Le générique de fin d’On connaît la chanson est du même tabac, avec neuf cartons mélangeant photos de vedettes et illustrations graphiques. Des dessins empruntés à Crumb, le deuxième choix inattendu de Resnais pour l’affiche, y donnent un air canaille au décorateur Jacques Saulnier et aux techniciens du son.

Resnais nous a confié avoir passé un seul après-midi à fabriquer cette maquette. Je crois bien qu’il avait à disposition un stock de photos dans lequel il puisait pour confectionner à temps perdu de tels documents ludiques grâce à son photocopieur de bureau, ses ciseaux et ses pots de colle.

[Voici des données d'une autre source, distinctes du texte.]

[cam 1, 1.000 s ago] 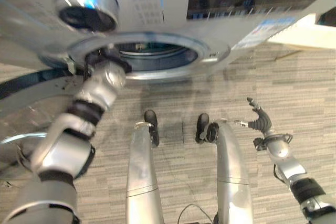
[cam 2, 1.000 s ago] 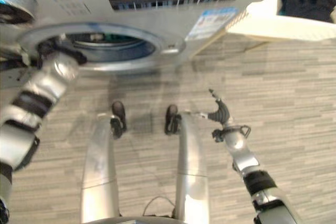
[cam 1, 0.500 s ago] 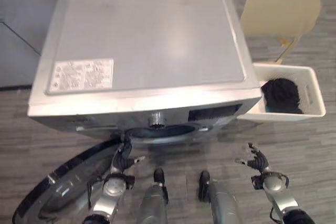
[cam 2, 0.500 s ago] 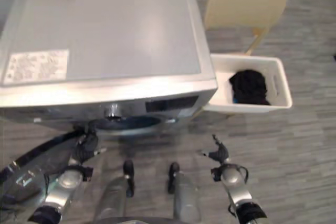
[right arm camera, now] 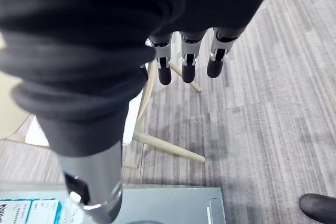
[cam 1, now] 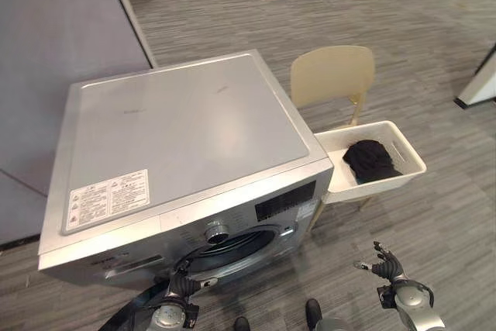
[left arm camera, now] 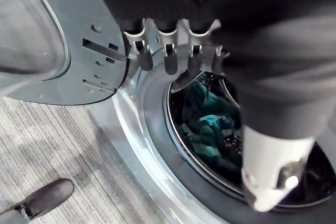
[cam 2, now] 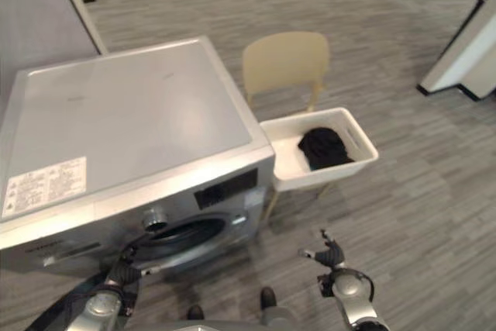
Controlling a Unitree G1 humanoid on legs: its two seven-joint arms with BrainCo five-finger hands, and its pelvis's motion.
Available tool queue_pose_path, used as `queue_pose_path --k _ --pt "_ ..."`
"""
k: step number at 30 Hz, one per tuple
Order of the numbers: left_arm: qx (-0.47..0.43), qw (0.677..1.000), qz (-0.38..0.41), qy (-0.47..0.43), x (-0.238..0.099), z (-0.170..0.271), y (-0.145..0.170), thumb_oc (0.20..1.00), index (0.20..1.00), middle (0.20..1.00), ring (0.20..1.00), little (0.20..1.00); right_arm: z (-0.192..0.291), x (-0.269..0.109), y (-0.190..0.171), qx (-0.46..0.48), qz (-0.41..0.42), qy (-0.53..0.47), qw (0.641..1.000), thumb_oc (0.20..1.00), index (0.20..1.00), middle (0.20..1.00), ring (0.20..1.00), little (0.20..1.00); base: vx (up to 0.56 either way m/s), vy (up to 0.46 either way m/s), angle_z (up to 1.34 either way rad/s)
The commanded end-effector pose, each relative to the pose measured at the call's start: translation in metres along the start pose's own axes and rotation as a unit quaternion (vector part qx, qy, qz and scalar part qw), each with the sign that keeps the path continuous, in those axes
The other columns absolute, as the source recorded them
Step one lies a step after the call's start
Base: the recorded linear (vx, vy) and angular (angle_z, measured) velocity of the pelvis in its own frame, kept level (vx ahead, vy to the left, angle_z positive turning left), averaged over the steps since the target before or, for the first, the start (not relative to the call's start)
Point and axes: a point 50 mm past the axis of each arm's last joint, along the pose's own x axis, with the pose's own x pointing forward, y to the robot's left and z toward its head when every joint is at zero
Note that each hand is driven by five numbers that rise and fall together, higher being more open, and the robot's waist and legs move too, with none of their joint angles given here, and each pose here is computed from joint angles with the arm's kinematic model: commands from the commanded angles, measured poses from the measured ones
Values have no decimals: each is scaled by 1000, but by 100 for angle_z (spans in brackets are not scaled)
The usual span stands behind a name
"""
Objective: Grab the laundry basket,head to the washer,open it,put in the laundry and shut it.
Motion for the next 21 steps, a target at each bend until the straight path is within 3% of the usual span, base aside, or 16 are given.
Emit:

La maquette ayant rempli son office pour la journée, Resnais s’est éclipsé. Aussitôt la projection terminée, Floc’h m’a lancé qu’il allait se proposer pour illustrer le générique de début. Resnais accepta sa candidature, et Floc’h colla sur les corps dessinés par lui de Potter, de Resnais, des scénaristes et des comédiens une photo de leurs visages trop grande pour leurs corps. Il associa les sociétés de production à une colonne ébréchée comme on en trouve dans son album Ma vie onze ans plus tôt, mais envahie par le lierre et les herbes folles. Il disposa cette même colonne au côté de Resnais assis sur un fauteuil en plein désert pour la couverture des Inrockuptibles, le mercredi de la sortie en salles, figurant selon lui « l’artiste au milieu du désert, loin de la rumeur du monde ».